Of course it had come down to this final 24 hour sprint. After 9 days at sea racing across 1400 miles, there was only an 11 minute and 14 second difference between me and Pierre. We now had 130 miles to decide the rookie title.
Having finished leg three on Tuesday afternoon, I had 24 hours until the start of the final leg. Recovery was key, every second counted and the moment I arrived back at the hotel I slept solidly for 15 hours until the following morning. I knew having slept for this long it would help me get through this final night of the solitaire, but I now had 9 hours until the start and the pressure was on to prepare everything in time.
The course took us north round the island of Yeu and straight back to La Rochelle. In the little time I had to prepare, it looked like there were going to be two important areas on this leg. Three hours after the start when a right shift in the breeze would happen (with the dying thermal breeze of the daytime) and 10 miles from the finish when the wind was due to completely shutdown.

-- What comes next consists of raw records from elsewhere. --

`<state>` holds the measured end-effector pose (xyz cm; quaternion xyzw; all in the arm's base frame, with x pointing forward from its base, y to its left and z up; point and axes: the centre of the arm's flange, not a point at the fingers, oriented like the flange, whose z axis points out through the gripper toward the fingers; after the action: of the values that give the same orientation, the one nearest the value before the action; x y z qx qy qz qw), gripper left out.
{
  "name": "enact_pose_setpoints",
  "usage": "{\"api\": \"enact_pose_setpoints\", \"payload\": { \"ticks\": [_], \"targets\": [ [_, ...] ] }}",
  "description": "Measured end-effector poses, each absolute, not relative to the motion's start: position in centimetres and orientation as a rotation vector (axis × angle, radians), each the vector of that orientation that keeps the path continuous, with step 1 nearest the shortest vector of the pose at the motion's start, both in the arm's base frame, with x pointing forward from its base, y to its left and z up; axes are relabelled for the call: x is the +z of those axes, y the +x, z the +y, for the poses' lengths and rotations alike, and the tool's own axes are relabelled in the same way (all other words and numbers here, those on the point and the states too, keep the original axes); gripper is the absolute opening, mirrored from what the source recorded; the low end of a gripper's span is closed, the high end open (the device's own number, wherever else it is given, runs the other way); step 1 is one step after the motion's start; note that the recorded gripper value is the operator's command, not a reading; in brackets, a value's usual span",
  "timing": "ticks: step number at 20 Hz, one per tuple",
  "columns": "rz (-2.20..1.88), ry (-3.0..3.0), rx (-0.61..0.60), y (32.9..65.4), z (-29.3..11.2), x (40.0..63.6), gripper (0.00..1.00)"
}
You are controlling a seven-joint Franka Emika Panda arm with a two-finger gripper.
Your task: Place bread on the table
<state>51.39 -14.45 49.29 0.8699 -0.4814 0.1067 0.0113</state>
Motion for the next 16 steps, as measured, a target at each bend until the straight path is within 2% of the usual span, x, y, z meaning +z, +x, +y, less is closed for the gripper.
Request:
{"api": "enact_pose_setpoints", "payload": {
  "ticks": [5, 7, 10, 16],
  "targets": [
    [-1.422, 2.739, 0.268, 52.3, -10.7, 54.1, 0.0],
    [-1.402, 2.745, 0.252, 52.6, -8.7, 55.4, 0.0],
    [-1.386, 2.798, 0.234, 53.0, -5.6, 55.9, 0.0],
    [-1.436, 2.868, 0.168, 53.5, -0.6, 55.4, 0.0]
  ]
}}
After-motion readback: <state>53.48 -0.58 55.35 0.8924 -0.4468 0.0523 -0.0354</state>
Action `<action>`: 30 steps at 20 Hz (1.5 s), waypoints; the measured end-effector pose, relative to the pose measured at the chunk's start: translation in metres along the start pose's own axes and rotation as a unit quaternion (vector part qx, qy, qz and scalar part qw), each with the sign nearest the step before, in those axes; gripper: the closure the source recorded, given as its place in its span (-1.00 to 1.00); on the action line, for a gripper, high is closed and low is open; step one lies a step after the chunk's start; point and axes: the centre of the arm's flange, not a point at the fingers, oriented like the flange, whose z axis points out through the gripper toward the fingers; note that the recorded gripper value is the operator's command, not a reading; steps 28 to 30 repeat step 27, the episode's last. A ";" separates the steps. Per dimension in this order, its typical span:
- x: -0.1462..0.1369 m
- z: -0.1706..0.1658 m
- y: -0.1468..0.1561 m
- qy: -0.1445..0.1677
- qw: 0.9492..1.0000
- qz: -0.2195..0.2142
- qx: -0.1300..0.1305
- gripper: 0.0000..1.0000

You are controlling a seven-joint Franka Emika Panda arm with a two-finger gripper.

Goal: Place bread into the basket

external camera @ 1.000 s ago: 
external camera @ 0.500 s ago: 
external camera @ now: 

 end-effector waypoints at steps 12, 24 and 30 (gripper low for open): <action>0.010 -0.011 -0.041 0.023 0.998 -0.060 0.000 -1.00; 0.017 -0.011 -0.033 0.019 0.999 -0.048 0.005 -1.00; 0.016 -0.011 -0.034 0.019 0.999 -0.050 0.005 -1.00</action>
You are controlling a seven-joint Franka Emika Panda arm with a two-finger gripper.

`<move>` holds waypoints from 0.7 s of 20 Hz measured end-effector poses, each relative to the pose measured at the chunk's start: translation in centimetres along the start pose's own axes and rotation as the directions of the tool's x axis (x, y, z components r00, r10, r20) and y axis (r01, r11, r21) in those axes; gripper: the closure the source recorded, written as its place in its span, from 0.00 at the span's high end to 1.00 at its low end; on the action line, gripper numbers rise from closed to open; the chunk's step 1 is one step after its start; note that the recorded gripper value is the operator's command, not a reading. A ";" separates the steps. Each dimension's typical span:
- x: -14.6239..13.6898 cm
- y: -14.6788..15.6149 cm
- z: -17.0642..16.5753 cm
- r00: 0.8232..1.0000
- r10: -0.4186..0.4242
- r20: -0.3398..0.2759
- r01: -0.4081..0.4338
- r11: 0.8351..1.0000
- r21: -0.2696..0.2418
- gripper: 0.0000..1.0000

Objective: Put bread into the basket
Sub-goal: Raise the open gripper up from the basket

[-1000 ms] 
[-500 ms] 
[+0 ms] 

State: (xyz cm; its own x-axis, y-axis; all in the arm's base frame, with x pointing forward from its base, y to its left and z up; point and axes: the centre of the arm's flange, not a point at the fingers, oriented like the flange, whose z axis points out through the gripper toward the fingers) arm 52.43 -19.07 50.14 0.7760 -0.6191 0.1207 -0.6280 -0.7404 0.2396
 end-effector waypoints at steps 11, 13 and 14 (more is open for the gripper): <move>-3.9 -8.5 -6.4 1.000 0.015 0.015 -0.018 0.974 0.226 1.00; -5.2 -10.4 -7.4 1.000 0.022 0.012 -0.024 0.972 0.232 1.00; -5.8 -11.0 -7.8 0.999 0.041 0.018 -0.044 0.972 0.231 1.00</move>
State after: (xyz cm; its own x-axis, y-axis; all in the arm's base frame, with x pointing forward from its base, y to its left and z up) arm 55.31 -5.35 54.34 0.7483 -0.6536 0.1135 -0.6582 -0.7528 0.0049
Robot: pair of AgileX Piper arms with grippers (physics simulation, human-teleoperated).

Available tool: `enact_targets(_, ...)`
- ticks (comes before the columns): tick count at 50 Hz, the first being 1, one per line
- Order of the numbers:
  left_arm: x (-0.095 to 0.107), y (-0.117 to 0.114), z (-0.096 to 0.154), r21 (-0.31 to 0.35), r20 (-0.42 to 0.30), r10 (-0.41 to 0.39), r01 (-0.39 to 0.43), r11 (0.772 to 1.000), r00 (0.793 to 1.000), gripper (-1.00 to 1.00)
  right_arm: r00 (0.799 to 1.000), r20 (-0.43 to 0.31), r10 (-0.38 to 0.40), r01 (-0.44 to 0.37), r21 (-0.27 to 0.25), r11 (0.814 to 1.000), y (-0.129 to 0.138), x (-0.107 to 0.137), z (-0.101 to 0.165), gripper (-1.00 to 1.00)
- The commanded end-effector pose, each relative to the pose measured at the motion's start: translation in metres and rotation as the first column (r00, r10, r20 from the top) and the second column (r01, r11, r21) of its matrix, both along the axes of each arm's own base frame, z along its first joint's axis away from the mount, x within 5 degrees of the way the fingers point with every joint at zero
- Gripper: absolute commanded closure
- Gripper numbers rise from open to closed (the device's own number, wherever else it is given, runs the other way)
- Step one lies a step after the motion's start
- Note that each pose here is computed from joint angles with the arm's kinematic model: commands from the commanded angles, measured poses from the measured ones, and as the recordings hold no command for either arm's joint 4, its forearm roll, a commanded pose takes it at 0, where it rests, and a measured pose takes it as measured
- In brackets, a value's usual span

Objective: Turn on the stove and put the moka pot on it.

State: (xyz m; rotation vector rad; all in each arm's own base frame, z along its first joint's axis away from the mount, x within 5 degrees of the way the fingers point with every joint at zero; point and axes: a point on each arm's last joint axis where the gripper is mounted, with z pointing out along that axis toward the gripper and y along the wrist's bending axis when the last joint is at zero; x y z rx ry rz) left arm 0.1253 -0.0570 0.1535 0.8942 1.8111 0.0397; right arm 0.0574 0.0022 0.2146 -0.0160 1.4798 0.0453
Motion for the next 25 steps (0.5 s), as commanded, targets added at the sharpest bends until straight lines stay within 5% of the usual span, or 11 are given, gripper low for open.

There were hundreds of boats who came out to watch the start, from the big spectator boats to the small rubber dinghies they were another thing to worry about hitting. After I had done some practise maneuvers in a steady 10 knots of wind we got underway with the first start. I made a huge mistake on this and was one of the last boats to cross the start line, but thankfully the start was recalled and I was given a second chance.
This time I made sure it went well and I had a great start. The wind shifted a little to the left and I went round the first mark in 10th place and a few places ahead of Pierre. We continued round the inshore course set for the spectators to watch before passing under the huge bridge connecting the isIand of Ré to mainland France. As the sun set beautifully over the horizon, now was the time for the first race changer.
As if on a timer, the breeze swung from north-west to north-east as the last rays of light were dying away, marking the end of the days thermal breezes. The fleet tacked, now able to point and sail directly to the island of Yeu. I set the boat up for the new conditions and found I had good speed compared to the boats around me. With not much more I could do to help the boat sail herself I spent as much time sleeping as I could.
By the early hours of the morning we were approaching Yeu and I could hoist my spinnaker to begin to track round the island. I was in the front group of boats who had managed to pull out a mile lead on the rest of the fleet and as we reached the halfway stage of the leg I was feeling confident I could hold this position to the finish.
It was a wild array of maneuvers to sail round the island, a gybe followed by a very tricky round up with the spinnaker and then finally to drop the spinnaker and replace it with the genoa. I was exhausted by the time we had left Yeu behind us and were pointing towards La Rochelle ; but I was still in the front group with a one mile lead over Pierre.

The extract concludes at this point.